The install confirmation listing the created Backend Engineer agent, the backend-developer skill, and the goal, with a Playbook installed notice

What good looks like

Three signals tell you whether the process works:

  • Every change reaches you as a reviewable pull request. The draft names the contract, the tests run, and any deployment or rollback notes, so review starts from context instead of archaeology.
  • Error cases have tests before you ask for them. The public seam covers the most important invalid input, authorization, and downstream failure behavior, not just the happy path.
  • Scope holds. Diffs stay small, schema and dependency changes appear only when you approved them, and the codebase stops accumulating parallel patterns for the same concern.

Common questions

Can an agent work inside an existing codebase without making a mess? Yes, when the method forces it to read first. The agent maps the repository's conventions and the closest existing implementation before writing anything, and the review bar rejects changes that introduce a parallel pattern where one already exists.
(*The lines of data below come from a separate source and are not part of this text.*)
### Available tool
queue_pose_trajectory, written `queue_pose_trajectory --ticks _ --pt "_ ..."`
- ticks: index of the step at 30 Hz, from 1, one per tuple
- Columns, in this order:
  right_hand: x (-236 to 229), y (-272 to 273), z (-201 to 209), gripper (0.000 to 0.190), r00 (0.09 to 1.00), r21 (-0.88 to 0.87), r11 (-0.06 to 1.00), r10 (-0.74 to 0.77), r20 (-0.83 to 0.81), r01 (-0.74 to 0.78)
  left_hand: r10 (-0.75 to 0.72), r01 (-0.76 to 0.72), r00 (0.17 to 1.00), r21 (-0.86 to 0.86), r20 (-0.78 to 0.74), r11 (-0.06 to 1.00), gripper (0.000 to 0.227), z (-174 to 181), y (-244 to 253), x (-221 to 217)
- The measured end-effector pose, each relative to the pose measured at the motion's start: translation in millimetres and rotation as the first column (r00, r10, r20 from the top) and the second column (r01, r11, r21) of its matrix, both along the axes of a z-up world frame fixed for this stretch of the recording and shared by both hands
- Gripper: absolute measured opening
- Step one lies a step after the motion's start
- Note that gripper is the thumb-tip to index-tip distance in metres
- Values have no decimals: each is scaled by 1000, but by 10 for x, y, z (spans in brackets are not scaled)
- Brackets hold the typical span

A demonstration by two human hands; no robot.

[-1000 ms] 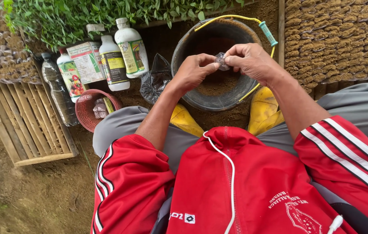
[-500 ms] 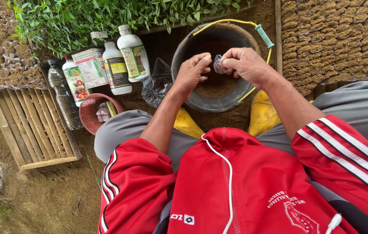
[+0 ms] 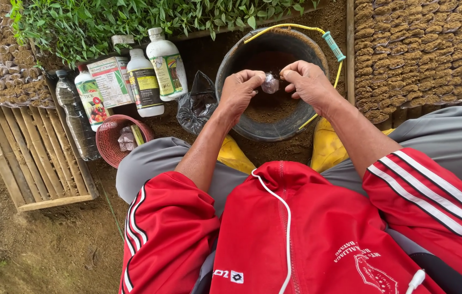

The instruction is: Filling small plastic bags with soil from a bucket and placing them in a seedling tray.

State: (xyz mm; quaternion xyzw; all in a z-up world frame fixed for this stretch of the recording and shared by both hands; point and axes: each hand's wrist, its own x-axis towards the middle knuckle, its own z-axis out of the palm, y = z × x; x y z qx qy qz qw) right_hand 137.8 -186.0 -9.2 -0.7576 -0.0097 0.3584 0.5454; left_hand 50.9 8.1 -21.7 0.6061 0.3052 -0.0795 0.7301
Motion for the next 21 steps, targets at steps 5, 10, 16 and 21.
queue_pose_trajectory --ticks 5,10,16,21 --pt "-105 57 146 28 997 72 995 67 46 -70 52 -52 998 24 19 998 19 189 -1 -13" --pt "-161 82 13 12 986 97 992 68 153 -84 61 -60 998 25 -22 998 17 286 -37 -11" --pt "-130 127 125 15 998 25 1000 -4 65 3 100 -99 994 12 -53 995 22 230 -9 -6" --pt "-90 129 54 14 993 80 996 -24 -119 34 -104 104 992 6 66 995 33 220 -20 -59"
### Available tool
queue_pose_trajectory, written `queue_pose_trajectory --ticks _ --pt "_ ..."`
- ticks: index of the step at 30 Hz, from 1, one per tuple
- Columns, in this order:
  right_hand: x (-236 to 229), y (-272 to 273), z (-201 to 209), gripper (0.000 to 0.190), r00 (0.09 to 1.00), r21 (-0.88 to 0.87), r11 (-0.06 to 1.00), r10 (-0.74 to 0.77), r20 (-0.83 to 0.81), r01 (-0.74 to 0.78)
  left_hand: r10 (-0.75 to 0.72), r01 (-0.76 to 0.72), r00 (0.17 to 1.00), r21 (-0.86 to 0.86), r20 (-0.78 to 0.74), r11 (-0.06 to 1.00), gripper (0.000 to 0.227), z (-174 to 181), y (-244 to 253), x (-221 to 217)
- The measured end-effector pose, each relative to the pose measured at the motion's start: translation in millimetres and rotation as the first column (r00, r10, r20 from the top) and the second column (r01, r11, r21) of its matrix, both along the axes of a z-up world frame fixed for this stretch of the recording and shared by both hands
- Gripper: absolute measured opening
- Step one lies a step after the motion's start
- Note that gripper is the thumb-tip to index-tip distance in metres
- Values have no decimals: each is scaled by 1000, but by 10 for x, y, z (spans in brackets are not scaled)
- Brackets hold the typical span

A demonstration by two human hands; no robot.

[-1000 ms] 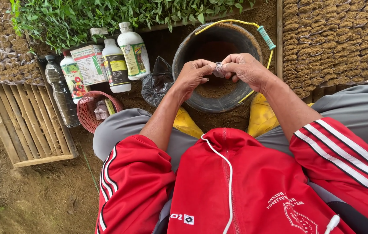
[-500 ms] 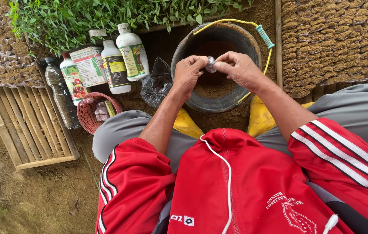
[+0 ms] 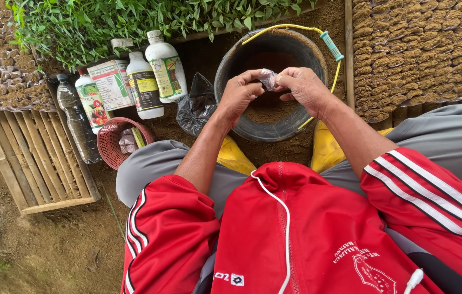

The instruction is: Filling small plastic bags with soil from a bucket and placing them in a seedling tray.

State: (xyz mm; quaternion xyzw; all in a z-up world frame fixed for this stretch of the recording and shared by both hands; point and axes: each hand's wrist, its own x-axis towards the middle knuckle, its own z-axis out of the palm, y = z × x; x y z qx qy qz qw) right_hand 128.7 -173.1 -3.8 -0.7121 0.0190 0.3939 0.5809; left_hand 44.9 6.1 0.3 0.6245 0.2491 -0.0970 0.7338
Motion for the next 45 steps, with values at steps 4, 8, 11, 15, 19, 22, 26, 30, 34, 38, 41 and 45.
queue_pose_trajectory --ticks 4,8,11,15,19,22,26,30,34,38,41,45 --pt "7 -2 90 12 999 -1 1000 16 -28 -16 2 -2 1000 10 24 1000 33 9 -14 7" --pt "13 -15 46 12 997 3 999 -39 -65 39 -33 25 997 125 65 992 19 -22 11 26" --pt "23 -42 -28 20 994 5 999 -36 102 36 -26 14 998 184 63 983 14 -68 30 22" --pt "9 -89 152 45 853 -103 977 213 476 -187 25 -31 999 152 42 988 17 -123 17 25" --pt "-43 -45 193 21 752 -158 959 283 595 -236 37 -40 999 164 26 986 20 -53 16 14" --pt "-35 -50 139 4 753 -172 956 294 588 -238 61 -60 998 118 -6 991 23 -67 39 10" --pt "-26 -64 142 8 836 -131 973 231 498 -191 91 -88 995 86 -36 992 24 -37 24 30" --pt "-26 -43 169 12 876 -141 977 204 438 -158 81 -78 996 68 -45 995 29 248 11 60" --pt "-6 -60 53 13 888 -151 980 185 421 -132 -138 112 989 331 56 937 32 66 20 60" --pt "-18 -37 60 13 906 -191 973 194 377 -129 -131 118 991 483 -6 868 16 -42 65 47" --pt "-9 -44 -3 14 919 -214 970 186 348 -115 -104 111 994 522 -42 846 18 1 87 68" --pt "-13 -29 21 17 938 -224 971 156 309 -88 -88 91 996 491 -28 866 18 180 88 98"
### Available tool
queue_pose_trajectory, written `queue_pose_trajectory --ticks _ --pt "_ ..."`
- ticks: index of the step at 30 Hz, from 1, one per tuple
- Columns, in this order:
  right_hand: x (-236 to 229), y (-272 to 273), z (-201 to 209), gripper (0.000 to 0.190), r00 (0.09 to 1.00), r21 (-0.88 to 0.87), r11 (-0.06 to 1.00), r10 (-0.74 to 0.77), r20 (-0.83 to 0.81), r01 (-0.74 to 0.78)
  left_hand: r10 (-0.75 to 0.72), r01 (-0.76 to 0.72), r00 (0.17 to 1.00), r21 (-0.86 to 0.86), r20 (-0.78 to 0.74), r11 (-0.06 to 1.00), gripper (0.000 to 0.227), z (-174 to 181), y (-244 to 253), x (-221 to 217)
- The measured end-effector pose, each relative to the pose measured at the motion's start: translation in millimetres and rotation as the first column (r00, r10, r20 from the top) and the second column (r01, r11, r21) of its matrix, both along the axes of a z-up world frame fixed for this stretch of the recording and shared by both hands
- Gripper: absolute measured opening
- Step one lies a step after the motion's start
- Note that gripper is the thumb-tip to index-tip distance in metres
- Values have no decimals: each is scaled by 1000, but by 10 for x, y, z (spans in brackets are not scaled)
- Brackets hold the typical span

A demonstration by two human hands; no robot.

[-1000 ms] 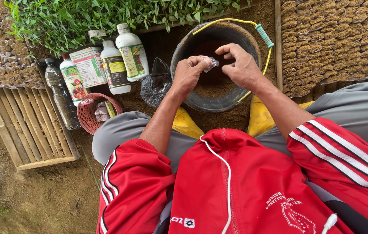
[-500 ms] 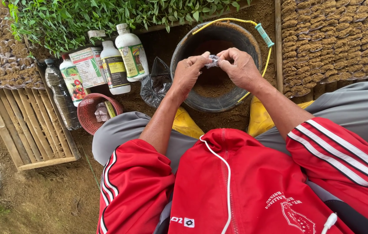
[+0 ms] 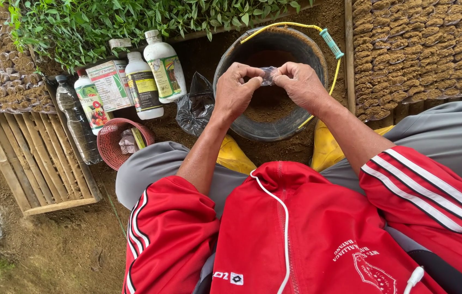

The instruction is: Filling small plastic bags with soil from a bucket and placing them in a seedling tray.

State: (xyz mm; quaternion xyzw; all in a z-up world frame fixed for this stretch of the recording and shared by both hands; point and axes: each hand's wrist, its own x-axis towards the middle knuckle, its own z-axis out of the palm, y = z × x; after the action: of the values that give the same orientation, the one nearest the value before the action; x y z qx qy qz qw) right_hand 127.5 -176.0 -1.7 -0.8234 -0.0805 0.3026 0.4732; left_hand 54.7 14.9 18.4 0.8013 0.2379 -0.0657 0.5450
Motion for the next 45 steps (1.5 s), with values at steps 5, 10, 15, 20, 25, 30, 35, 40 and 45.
queue_pose_trajectory --ticks 5,10,15,20,25,30,35,40,45 --pt "2 11 -25 15 1000 6 1000 -11 3 11 4 -4 1000 -30 4 1000 25 -19 58 30" --pt "6 2 -2 19 998 14 1000 -1 63 0 -9 9 1000 -58 11 998 27 -7 116 50" --pt "25 4 -36 13 974 -10 998 62 220 -62 -35 33 998 -49 -48 998 30 93 133 34" --pt "6 11 14 10 924 -70 992 121 362 -102 -13 9 999 -111 -40 994 31 -19 121 36" --pt "-8 20 16 9 914 -105 989 138 382 -106 4 -14 999 -230 -46 973 35 47 94 27" --pt "-3 21 -15 9 920 -93 989 144 364 -118 -36 14 998 -324 -60 946 39 178 82 -1" --pt "0 56 68 7 909 -30 985 166 383 -168 -93 47 991 -404 -94 914 43 295 143 15" --pt "53 187 191 11 971 101 983 132 200 -154 -113 94 991 -238 -67 967 45 419 221 15" --pt "124 286 -321 45 920 -223 958 244 307 -180 -97 113 993 305 -68 946 42 453 275 10"
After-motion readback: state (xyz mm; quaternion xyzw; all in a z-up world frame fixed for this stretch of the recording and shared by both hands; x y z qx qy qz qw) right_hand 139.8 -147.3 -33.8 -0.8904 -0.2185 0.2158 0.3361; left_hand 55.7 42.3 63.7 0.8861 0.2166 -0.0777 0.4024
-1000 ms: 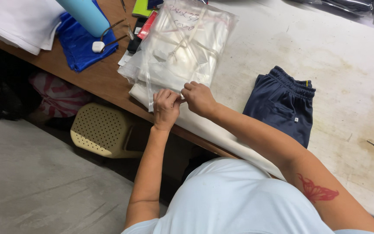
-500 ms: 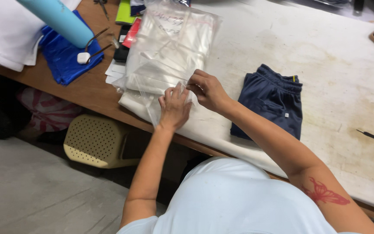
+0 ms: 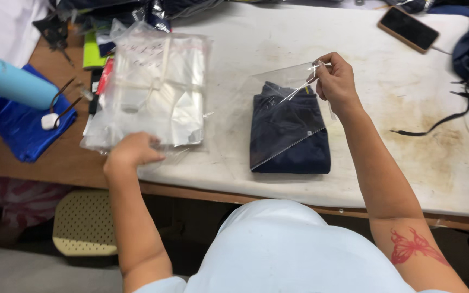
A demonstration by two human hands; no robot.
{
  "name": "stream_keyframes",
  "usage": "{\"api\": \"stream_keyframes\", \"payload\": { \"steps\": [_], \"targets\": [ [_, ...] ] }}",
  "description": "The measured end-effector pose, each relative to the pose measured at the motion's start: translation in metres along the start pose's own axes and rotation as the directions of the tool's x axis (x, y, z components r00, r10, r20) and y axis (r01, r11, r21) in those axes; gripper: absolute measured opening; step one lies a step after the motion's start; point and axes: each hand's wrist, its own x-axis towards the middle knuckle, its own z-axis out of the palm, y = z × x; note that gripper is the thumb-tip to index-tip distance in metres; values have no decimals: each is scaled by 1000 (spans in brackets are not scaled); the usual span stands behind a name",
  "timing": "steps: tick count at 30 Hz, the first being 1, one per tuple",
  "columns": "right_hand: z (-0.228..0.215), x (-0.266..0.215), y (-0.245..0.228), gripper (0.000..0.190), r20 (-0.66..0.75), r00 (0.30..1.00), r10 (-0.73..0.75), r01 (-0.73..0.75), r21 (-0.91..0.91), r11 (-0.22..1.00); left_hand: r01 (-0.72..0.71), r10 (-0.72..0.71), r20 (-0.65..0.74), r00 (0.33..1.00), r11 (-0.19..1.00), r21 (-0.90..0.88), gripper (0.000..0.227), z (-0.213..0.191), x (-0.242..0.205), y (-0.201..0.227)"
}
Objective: The person folds dark blue track pants with yellow piping on a white table, then places each folded pair into a clear plastic bag. The process is repeated for multiple pairs, with the person smoothing and aligning the fabric before bagging.
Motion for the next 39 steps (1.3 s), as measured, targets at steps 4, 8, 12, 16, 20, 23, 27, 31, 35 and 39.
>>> {"api": "stream_keyframes", "payload": {
  "steps": [4, 8, 12, 16, 20, 23, 27, 31, 35, 39],
  "targets": [
    [-24, 25, 23, 15, 75, 997, -2, 12, -124, 992, -241, 211, -164, 964, 950, -199, 35, 40, -24, 88],
    [-45, 65, 42, 39, 215, 977, 0, -37, 167, 985, -743, 740, -214, 638, 664, 85, 72, 90, 21, 167],
    [-88, 60, 60, 57, -68, 996, 60, -75, -239, 968, -616, 628, -270, 730, 775, 139, 78, 113, 59, 167],
    [-99, -14, 99, 77, 8, 765, 644, -586, -408, 700, -499, 507, -345, 790, 858, 119, 84, 136, 75, 155],
    [-34, -72, 145, 59, 48, 950, 308, -251, -469, 847, -442, 446, -407, 797, 890, 109, 81, 155, 98, 167],
    [-36, -84, 151, 48, -12, 916, 401, -380, -351, 856, -415, 438, -458, 774, 896, 157, 75, 155, 124, 181],
    [-125, -113, 139, 42, -99, 872, 480, -481, -358, 800, -498, 412, -498, 763, 866, -47, 73, 153, 146, 194],
    [-217, -146, 116, 49, -102, 850, 517, -521, -306, 796, -601, 589, -460, 664, 787, 139, 38, 161, 139, 193],
    [-220, -154, 78, 45, -396, 917, 44, -375, -822, 428, -685, 711, -481, 513, 677, 270, 60, 173, 122, 184],
    [-130, -145, 56, 13, -113, 776, -620, 217, -875, 432, -648, 662, -465, 588, 729, 220, 70, 165, 121, 189]
  ]
}}
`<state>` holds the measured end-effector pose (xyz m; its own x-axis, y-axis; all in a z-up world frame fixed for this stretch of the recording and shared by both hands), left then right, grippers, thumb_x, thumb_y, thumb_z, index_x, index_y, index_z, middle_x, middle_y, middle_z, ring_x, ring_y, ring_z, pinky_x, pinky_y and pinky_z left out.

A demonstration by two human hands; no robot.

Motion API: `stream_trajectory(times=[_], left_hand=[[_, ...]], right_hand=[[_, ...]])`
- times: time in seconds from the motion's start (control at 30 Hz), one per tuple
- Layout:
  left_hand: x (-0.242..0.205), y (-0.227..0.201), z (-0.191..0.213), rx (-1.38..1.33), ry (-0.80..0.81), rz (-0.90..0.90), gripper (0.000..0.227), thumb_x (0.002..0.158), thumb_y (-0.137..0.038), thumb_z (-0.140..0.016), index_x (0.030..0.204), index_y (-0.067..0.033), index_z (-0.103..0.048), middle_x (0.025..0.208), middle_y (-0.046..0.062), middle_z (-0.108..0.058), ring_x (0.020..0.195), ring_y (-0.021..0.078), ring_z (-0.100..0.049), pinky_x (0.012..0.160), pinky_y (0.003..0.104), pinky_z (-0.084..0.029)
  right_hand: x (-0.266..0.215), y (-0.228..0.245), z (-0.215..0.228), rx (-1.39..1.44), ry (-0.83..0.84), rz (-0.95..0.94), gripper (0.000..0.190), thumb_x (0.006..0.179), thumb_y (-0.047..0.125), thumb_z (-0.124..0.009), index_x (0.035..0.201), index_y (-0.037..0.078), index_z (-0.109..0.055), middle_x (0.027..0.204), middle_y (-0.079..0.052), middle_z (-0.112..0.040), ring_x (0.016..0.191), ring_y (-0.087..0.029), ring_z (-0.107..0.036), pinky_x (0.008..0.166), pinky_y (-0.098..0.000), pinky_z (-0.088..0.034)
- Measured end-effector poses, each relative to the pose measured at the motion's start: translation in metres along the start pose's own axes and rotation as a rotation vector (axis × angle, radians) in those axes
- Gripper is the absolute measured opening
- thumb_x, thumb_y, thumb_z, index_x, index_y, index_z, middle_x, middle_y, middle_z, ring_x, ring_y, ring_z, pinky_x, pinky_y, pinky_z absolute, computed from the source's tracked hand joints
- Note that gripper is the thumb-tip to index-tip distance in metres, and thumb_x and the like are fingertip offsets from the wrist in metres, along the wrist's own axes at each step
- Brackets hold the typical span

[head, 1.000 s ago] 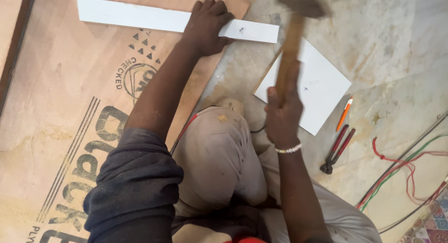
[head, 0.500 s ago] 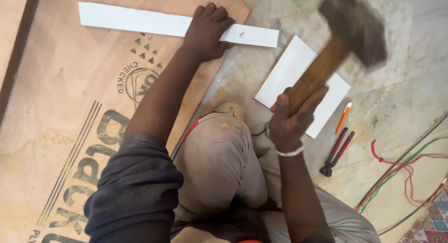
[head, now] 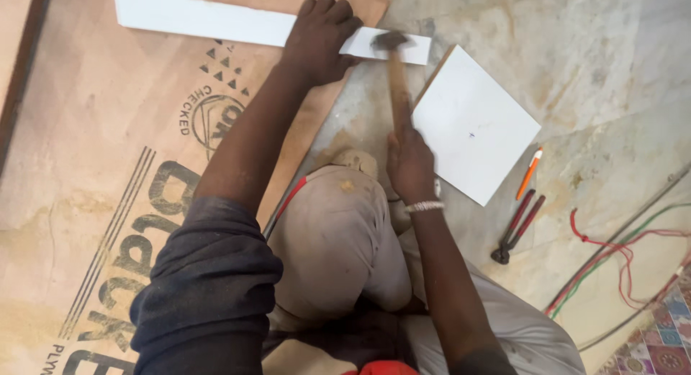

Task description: The person measures, marks, and cuts pieces of wood and white board while sitting on the floor, using a pencil, hammer, measuring tape, and pliers.

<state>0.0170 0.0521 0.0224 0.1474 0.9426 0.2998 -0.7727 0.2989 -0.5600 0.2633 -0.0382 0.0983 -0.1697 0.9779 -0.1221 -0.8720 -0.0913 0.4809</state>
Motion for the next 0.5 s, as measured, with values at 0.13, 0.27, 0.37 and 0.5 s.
stream_trajectory(times=[0.13, 0.27, 0.37, 0.5], left_hand=[[0.003, -0.002, 0.006, -0.047, -0.008, 0.016, 0.054, 0.064, -0.034, -0.090, 0.111, -0.0135, -0.075, 0.112, 0.005, -0.061, 0.113, 0.0293, -0.050, 0.096, 0.043, -0.039], [0.005, -0.001, 0.004, 0.001, -0.011, 0.008, 0.051, 0.073, -0.033, -0.090, 0.116, -0.0122, -0.074, 0.116, 0.005, -0.061, 0.115, 0.0285, -0.051, 0.099, 0.042, -0.039], [0.002, -0.001, 0.003, -0.032, -0.024, 0.013, 0.051, 0.072, -0.035, -0.091, 0.115, -0.0119, -0.074, 0.116, 0.005, -0.061, 0.114, 0.0287, -0.051, 0.099, 0.042, -0.039], [-0.002, -0.007, 0.001, -0.028, 0.019, 0.007, 0.050, 0.065, -0.033, -0.091, 0.109, -0.0150, -0.076, 0.111, 0.005, -0.062, 0.113, 0.0282, -0.051, 0.096, 0.044, -0.038]], right_hand=[[-0.004, 0.039, 0.040, -0.232, -0.147, 0.481, 0.059, 0.119, 0.024, -0.053, 0.164, 0.007, -0.017, 0.127, -0.023, -0.067, 0.095, -0.030, -0.070, 0.082, -0.0376, -0.060], [-0.008, 0.003, 0.040, 0.216, -0.112, -0.139, 0.073, 0.103, 0.026, -0.057, 0.163, 0.009, -0.021, 0.088, -0.015, -0.070, 0.066, -0.033, -0.067, 0.063, -0.0440, -0.058], [-0.001, -0.016, 0.001, 0.173, -0.098, -0.156, 0.019, 0.114, 0.028, -0.055, 0.122, 0.012, -0.058, 0.086, -0.022, -0.068, 0.070, -0.036, -0.066, 0.066, -0.0446, -0.052], [0.016, 0.003, 0.001, -0.274, 0.089, 0.205, 0.076, 0.110, 0.022, -0.055, 0.173, 0.015, -0.012, 0.106, -0.022, -0.071, 0.078, -0.033, -0.065, 0.069, -0.0434, -0.054]])
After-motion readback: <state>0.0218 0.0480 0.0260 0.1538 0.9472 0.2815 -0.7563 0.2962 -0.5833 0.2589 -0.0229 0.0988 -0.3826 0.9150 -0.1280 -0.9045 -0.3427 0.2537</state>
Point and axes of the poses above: each hand's wrist, its own x-axis towards the middle knuckle, its own z-axis out of the back of the hand, y = z × x, the point moved 6 cm from there along x, towards the middle knuckle
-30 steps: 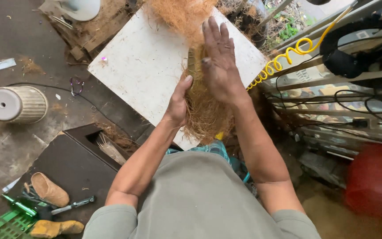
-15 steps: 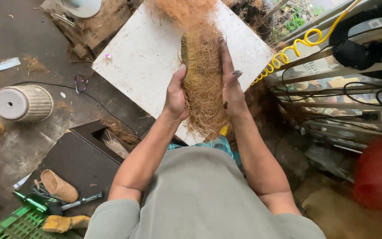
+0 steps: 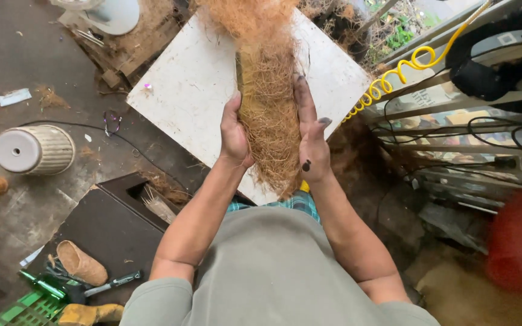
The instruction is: The person holds a bundle of coconut fiber and uses a hair dryer to dry it. They repeatedly adjust the bundle and direct airflow across its surface, then set the dryer aside and continue to handle the fiber by hand.
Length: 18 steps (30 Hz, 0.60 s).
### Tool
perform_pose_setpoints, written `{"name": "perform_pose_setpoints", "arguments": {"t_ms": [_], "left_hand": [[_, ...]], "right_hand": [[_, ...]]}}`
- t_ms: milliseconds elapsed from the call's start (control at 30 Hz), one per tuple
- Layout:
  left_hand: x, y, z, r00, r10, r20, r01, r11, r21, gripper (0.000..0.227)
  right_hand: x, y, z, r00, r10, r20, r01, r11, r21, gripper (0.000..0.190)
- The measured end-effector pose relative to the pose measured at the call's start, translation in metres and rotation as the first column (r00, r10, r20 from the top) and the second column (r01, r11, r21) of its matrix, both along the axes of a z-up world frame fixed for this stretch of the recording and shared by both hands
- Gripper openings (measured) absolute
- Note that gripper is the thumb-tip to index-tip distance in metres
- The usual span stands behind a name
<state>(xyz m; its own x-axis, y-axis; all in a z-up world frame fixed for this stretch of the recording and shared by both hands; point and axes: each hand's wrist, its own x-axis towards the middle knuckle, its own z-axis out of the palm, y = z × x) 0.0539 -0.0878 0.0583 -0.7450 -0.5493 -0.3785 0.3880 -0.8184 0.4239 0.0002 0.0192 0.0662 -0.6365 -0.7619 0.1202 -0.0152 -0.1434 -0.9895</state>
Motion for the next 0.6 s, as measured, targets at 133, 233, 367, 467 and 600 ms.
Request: {"name": "perform_pose_setpoints", "arguments": {"t_ms": [133,233,367,467,600], "left_hand": [[0.003,-0.009,-0.017,1.0,-0.013,-0.013,0.013,1.0,-0.014,0.043],[0.009,-0.005,-0.026,1.0,0.011,0.013,-0.01,0.999,-0.03,0.04],[0.01,0.002,-0.041,0.996,-0.08,0.043,0.083,0.994,-0.071,0.039],[0.012,0.005,-0.021,0.989,-0.133,0.063,0.14,0.981,-0.132,0.038],[0.015,0.015,0.024,0.997,-0.066,-0.029,0.066,0.998,-0.003,0.034]], "right_hand": [[-0.01,0.002,0.011,0.998,0.034,0.051,-0.03,0.997,-0.064,0.082],[-0.04,0.011,-0.005,0.994,-0.095,-0.046,0.09,0.991,-0.099,0.076],[-0.034,-0.012,0.015,0.988,-0.075,-0.138,0.065,0.995,-0.071,0.077],[-0.012,-0.022,0.031,0.996,-0.041,-0.077,0.038,0.999,-0.039,0.079],[-0.014,-0.021,0.038,0.997,0.008,0.078,-0.004,0.999,-0.049,0.082]]}}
Will the agent change the database schema? No. Schema migrations stay out of scope unless you explicitly approve them. Schema work is a different job with different risks, and keeping it separate is what lets API changes move quickly without touching the data layer's shape.

What happens when a change needs a new dependency or a bigger refactor? The agent stops and asks. Dependency additions, broad architecture changes, and large refactors need your approval before the agent touches them, so the categories of change most likely to surprise you always arrive as a question first.

Does the agent merge or deploy? Never. Every finished change is a draft pull request, and merging and deploying remain human actions. The agent's job ends where production begins.

What does the repository need before this works? Two things: a connected repository the agent can read and open pull requests against, and documented test, typecheck, lint, or build commands so the agent can prove the API contract still works after each change.